• [YOUR GOAL] Repeat exactly the lines of the entries below from the one with "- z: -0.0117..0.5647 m" through the one with "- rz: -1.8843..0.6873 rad", both ends included, and nothing else.

Stored records:
::::::
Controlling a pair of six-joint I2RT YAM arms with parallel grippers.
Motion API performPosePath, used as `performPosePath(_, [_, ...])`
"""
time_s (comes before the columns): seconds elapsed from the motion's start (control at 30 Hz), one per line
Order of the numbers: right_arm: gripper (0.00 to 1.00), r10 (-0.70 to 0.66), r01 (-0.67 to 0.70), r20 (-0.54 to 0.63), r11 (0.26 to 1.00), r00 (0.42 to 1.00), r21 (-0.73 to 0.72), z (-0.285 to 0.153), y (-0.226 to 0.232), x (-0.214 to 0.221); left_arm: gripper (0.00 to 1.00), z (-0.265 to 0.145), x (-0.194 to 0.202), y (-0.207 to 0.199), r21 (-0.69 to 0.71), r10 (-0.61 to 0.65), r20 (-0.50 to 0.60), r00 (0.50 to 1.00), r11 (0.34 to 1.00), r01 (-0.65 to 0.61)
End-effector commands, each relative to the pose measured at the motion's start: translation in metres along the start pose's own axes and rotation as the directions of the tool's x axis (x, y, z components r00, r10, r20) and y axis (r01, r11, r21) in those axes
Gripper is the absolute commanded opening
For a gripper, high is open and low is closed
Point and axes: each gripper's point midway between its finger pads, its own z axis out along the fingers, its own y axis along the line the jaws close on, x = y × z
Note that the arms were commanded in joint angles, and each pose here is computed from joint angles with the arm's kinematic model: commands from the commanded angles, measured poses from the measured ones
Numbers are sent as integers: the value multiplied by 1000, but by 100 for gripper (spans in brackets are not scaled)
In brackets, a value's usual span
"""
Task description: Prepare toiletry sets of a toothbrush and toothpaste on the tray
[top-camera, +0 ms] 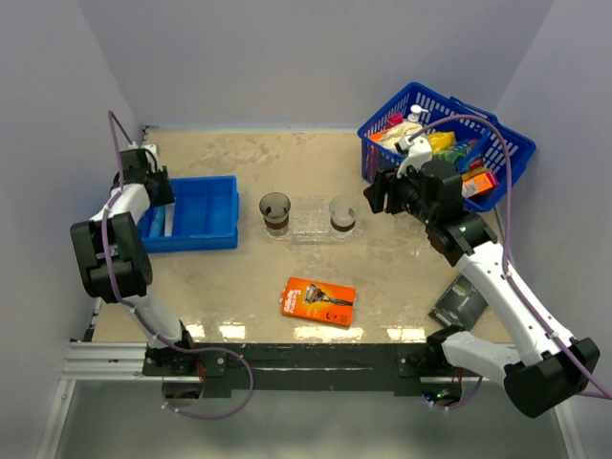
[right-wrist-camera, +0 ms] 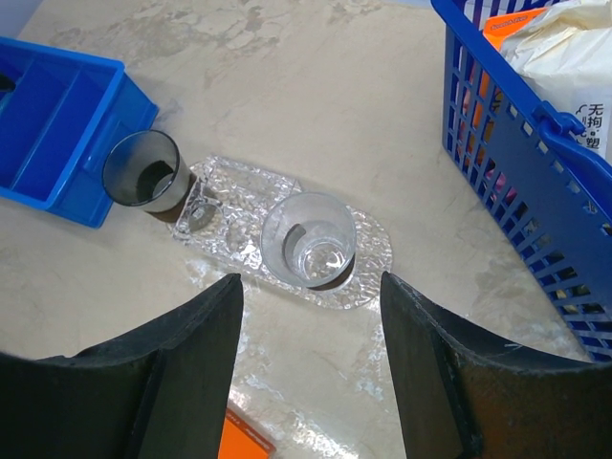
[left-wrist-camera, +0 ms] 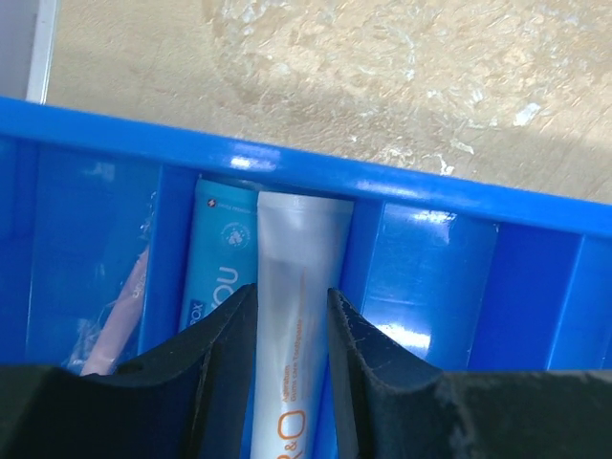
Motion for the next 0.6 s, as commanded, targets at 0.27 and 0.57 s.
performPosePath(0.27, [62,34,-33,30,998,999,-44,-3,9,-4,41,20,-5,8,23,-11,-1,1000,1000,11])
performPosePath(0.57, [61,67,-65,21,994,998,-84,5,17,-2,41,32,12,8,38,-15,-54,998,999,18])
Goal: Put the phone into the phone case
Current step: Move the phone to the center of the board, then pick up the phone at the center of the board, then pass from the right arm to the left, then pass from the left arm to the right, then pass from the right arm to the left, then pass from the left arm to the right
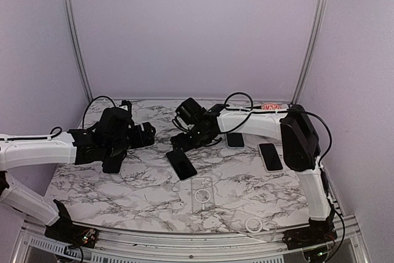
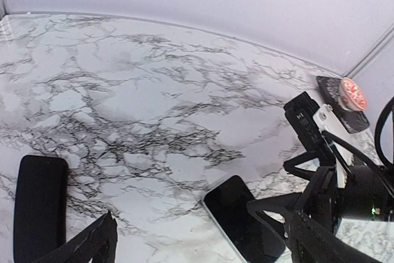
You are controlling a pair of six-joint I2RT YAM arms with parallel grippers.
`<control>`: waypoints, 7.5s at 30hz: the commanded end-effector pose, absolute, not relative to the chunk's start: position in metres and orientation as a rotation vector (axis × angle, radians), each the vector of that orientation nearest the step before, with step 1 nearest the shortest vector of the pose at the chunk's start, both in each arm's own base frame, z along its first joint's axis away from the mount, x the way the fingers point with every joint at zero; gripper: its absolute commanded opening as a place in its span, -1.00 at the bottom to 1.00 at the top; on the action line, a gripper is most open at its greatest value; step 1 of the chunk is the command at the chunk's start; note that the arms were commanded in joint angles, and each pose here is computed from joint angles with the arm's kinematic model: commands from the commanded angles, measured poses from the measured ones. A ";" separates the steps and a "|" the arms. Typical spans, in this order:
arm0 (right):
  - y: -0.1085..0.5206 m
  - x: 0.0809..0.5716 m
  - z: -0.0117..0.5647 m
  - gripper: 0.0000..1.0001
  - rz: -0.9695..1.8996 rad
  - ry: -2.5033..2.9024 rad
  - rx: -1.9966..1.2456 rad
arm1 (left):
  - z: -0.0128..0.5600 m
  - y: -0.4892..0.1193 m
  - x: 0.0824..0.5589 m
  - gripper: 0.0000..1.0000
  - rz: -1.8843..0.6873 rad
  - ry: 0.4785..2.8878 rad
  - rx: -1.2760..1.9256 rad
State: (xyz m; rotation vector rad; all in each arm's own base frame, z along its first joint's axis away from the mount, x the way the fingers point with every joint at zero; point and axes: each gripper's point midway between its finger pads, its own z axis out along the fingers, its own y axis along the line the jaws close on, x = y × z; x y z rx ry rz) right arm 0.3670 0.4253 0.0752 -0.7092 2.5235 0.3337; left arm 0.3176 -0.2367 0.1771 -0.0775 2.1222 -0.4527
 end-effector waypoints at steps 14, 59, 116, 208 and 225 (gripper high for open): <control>0.449 0.313 0.022 0.96 0.130 2.699 -0.970 | 0.134 -0.216 0.315 0.98 -0.235 2.238 -0.065; 0.476 0.299 0.214 -0.24 0.481 1.851 -0.692 | 0.206 -0.297 0.308 0.75 -1.136 1.890 0.134; 0.390 0.159 0.251 -1.00 1.314 1.560 -1.282 | 0.271 -0.394 0.190 0.23 -1.230 1.679 0.964; 0.353 0.134 0.350 0.38 1.136 1.069 -1.407 | 0.281 -0.417 0.126 -1.00 -0.958 1.274 1.176; 0.353 0.147 0.276 -1.00 1.033 1.209 -1.480 | 0.220 -0.400 0.160 0.18 -0.779 1.505 1.059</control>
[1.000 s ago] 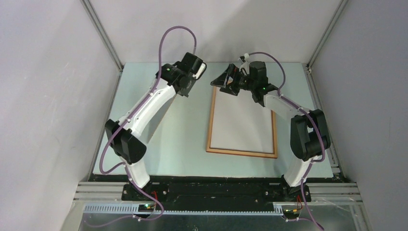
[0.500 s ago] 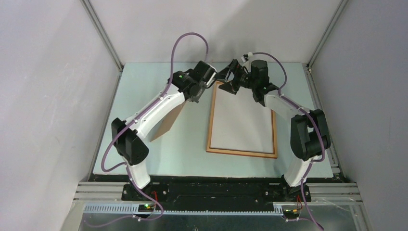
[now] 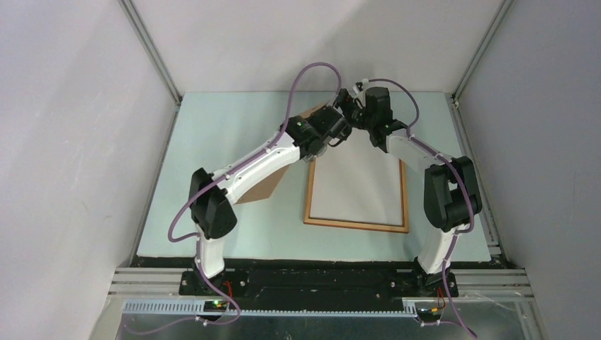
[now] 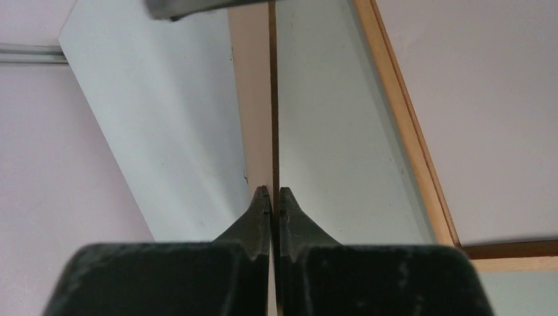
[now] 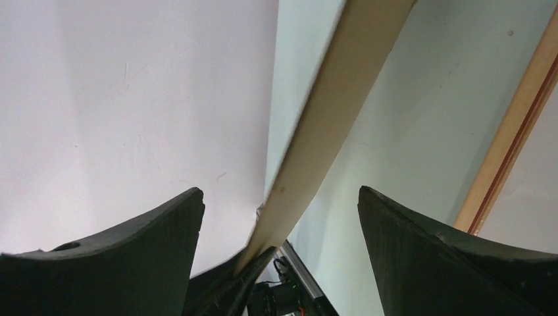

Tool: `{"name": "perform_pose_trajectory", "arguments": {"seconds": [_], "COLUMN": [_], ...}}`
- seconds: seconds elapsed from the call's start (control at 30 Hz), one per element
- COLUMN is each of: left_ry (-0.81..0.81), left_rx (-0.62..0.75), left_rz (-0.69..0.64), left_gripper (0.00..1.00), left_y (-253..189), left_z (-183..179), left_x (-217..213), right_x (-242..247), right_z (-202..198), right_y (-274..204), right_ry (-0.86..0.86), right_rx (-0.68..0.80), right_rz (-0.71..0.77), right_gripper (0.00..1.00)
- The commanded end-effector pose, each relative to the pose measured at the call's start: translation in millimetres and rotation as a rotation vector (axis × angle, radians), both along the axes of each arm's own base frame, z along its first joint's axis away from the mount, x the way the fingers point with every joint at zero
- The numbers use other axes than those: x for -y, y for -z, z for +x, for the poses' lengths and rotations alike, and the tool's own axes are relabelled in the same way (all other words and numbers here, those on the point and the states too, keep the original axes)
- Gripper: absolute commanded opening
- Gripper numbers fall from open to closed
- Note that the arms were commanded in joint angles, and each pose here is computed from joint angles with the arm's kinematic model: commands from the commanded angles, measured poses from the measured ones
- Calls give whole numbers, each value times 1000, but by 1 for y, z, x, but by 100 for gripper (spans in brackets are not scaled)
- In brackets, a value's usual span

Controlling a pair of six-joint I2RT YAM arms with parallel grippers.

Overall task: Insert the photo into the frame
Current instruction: Turn over the photo frame item at the center of the board.

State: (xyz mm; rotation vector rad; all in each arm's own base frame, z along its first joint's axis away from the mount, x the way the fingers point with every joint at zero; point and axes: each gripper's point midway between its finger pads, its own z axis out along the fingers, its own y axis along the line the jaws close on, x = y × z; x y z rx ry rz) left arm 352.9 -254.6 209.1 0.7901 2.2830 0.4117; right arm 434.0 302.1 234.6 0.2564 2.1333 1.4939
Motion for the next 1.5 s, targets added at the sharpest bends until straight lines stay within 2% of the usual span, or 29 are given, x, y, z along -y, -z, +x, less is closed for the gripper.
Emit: {"name": "perform_pose_trajectory", "arguments": {"seconds": [0.0, 0.27, 0.37, 0.57, 0.67, 0.8, 1.0, 1.17, 1.33, 1.47], "left_ry": [41, 58, 64, 70, 73, 80, 89, 97, 107, 116], "left_rx": [-7, -1, -5, -4, -3, -1, -3, 1, 8, 11], "left_rz": [-123, -101, -98, -90, -87, -78, -75, -80, -83, -90], "left_gripper": [0, 2, 6, 13, 21, 30, 33, 36, 43, 53], "left_y": [3, 7, 8, 8, 9, 9, 9, 5, 1, -3], "left_z": [-6, -9, -11, -11, -12, -13, -15, -16, -18, -21], "left_x": [43, 55, 56, 56, 57, 57, 58, 59, 61, 62], "right_x": [-2, -9, -7, -8, -8, -7, -5, 1, 7, 10], "right_z": [9, 11, 14, 15, 16, 16, 17, 19, 20, 22], "right_y": [-16, -2, 5, 11, 12, 11, 14, 15, 18, 19], "right_ry": [8, -5, 1, -2, -3, -4, -1, 16, 32, 38], "right_rx": [48, 26, 18, 5, 2, 3, -2, 0, -4, 1], "right_rz": [-14, -47, -72, -77, -78, -79, -79, -86, -95, -101], "right_gripper": [90, 76, 67, 55, 49, 44, 35, 32, 27, 23]}}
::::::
• [ANSWER FOR THE TASK]
  - z: -0.0117..0.5647 m
  - gripper: 0.0000..1.0001
  - rz: -0.9695..1.8996 rad
  - ry: -2.5033..2.9024 rad
  - rx: -1.9966..1.2456 rad
arm1 (left):
  - z: -0.0128..0.5600 m
  - y: -0.4892..0.1193 m
  - x: 0.0824..0.5589 m
  - gripper: 0.0000..1.0000
  - rz: -1.8843..0.6873 rad

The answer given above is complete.